The speed-mentoring event was organized by Mohamed Adnen Ben Hadj Yahia a.k.a Nino, our local coordinator for Pyxera, on 13th February. The event was sponsored by Pyxera and hosted at El FabSpace Lac, a start-up accelerator in Tunis co-founded by Nino.

Until then, I had not heard of the term speed mentoring. I was told that it is like speed dating. But then, I hadn’t seen speed dating either. So, I went there completely clueless, not knowing what to expect. At the location, I found Nino, 3 other sabbatical colleagues from SAP and some freelancers and founders of start-ups. We began with an introduction round, in which Nino explained to us that we from the Social Sabbatical would play the role of mentors to the entrepreneurs. The mentors and mentees would be seated across each other at a long table and each mentee would get to spend 15 minutes with a mentor. During these 15 minutes, they could ask us for our guidance on any matter. After 15 minutes, the timer will ring an alert and after that each mentee would move 1 seat to the right, to a new mentor. The event was planned for 90 minutes, so during this period I had the opportunity to interact with 5 mentees. Among them were the founder of a delivery service using bikes called Pedalo, the founder of a blockchain company called Coinsence.org, a freelance SAP ERP consultant, and a freelancer providing a software service to a bank. All of these were bright individuals with entrepreneurial spirits who had sacrificed opportunities to work in Europe or at multi-nationals in Tunisia.

I was initially unsure if I could be of any help to them at all. I had neither entrepreneurial experience nor experience working in small companies. The only experience I had was working in a global multi-national. But then I was determined to make the best of my opportunity — it was my first one and could also be my last one — I didn’t want to have regrets later. So, I began by making it clear during our introductions that my subjects of expertise are management and project management in large companies. So, here are 3 questions where I thought I could add most value:

1) My company is very small, and we are like friends and family.
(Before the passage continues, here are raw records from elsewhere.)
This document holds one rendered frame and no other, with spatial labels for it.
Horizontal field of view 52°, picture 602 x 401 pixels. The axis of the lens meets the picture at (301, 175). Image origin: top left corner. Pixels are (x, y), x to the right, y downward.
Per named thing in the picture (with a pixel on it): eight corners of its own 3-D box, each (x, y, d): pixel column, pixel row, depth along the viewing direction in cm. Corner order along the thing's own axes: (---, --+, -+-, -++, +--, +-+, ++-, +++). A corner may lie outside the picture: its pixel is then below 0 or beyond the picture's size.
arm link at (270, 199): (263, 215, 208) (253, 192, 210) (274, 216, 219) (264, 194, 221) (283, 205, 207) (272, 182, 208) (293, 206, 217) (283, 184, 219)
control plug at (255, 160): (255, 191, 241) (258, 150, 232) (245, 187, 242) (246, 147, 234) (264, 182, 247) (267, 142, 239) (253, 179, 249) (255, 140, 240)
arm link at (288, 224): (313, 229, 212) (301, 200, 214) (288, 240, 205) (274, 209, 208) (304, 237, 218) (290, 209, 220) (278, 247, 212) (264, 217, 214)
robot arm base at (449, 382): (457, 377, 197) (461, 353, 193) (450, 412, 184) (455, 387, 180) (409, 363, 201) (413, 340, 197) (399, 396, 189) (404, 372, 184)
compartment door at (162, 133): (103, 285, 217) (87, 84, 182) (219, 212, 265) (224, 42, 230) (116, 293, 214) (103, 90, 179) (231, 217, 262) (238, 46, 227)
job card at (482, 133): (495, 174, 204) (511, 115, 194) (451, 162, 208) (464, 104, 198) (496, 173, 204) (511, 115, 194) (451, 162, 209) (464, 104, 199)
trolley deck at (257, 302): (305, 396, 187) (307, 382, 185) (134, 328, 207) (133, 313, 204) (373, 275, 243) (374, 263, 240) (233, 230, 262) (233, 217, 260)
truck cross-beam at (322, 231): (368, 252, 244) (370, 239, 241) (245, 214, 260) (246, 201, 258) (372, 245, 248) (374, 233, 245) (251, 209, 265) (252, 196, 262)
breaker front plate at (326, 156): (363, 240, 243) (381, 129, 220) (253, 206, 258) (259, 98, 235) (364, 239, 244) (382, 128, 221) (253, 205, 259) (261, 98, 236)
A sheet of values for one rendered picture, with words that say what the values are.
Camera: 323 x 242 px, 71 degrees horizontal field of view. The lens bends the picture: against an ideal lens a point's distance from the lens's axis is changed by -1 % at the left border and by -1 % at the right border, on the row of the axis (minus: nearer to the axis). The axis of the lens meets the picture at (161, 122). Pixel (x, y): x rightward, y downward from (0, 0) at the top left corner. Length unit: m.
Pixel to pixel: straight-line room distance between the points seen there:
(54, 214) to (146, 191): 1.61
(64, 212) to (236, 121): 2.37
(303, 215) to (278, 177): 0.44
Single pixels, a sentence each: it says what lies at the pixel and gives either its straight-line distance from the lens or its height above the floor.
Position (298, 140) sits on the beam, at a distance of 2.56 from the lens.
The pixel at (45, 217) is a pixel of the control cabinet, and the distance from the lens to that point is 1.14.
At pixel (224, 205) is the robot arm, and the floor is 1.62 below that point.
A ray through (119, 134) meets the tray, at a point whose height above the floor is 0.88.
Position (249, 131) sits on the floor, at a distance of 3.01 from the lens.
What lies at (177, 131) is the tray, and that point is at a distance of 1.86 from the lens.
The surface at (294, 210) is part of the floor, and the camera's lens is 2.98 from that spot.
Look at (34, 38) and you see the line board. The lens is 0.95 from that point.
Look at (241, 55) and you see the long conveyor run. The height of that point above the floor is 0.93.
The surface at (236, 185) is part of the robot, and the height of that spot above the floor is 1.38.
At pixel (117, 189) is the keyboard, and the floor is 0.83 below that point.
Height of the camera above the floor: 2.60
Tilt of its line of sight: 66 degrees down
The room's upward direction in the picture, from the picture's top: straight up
However, from time to time my employees mess up and I find it very difficult to give them feedback.

A: This is a typical problem faced by a new boss who is managing his former peers or by a boss in a family-run business where the employee is his close relative, or by a boss in a business where the employee is also a founder or an investor in the company.

The first step in solving this problem is to acknowledge that any business needs to be run professionally, and this is something that cannot be compromised. Any lapse could cost not only the business, but also the relationships. Feedback on performance is one of the building blocks of organizations, without which they cannot survive, let alone grow.
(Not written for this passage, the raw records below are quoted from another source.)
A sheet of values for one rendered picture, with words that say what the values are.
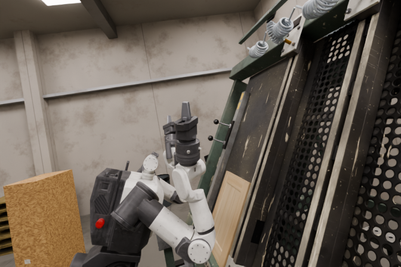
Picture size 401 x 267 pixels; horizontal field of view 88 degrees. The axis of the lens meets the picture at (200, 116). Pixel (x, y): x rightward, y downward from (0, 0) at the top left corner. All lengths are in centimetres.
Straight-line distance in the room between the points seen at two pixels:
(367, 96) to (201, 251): 68
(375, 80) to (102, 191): 101
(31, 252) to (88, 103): 307
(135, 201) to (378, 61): 86
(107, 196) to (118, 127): 409
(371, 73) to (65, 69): 541
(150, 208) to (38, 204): 218
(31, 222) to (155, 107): 303
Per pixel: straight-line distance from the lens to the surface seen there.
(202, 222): 81
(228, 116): 166
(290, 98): 94
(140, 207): 84
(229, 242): 113
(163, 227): 84
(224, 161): 140
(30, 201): 299
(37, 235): 306
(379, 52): 76
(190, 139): 70
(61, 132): 548
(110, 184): 100
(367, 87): 70
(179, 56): 516
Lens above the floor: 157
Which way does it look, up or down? 1 degrees up
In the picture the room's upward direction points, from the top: 10 degrees counter-clockwise
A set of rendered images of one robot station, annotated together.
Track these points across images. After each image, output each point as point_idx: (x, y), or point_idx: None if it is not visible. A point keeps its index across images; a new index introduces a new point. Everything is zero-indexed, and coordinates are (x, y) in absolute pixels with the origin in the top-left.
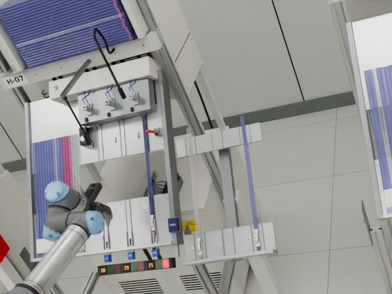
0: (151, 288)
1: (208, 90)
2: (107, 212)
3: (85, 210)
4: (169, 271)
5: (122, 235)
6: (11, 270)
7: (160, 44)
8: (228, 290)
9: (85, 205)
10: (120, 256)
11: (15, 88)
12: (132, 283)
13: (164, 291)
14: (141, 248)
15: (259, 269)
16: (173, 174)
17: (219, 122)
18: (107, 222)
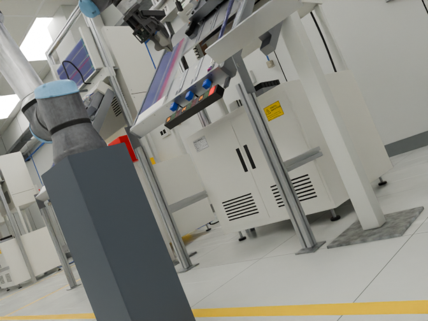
0: (248, 207)
1: (327, 28)
2: (163, 32)
3: (132, 10)
4: (261, 181)
5: (189, 84)
6: (140, 179)
7: None
8: (297, 162)
9: (132, 4)
10: (221, 166)
11: (165, 24)
12: (232, 202)
13: (259, 211)
14: (195, 82)
15: (321, 109)
16: (242, 21)
17: (340, 62)
18: (161, 42)
The next step is to draw clear lines between the personal and the professional part of your relationships. As a boss, you can never be friends, but you can be friendly. Friends are equals. But as a boss, you have role power over your employees and influence over their bread and butter. So, you are never friends, no matter what you think or how hard you try. However, you have a choice to be friendly i.e. be polite but firm, give feedback with a smile, explain to them their specific behavior and the impact of it and then listen to them empathetically.

2) As a start-up, I cannot attract and hire good talent. The ones I have hired are not up to the mark and I end up spending a lot of my time on supporting and reviewing their work.

A: This is a problem with the hiring mindset. You need to hire only candidates who can do the job for you i.e. get independent within a short span of time. Otherwise even after your spending bulk of your time with them, their quality of work will not be up to the mark. In that case it’s better to do the job yourself.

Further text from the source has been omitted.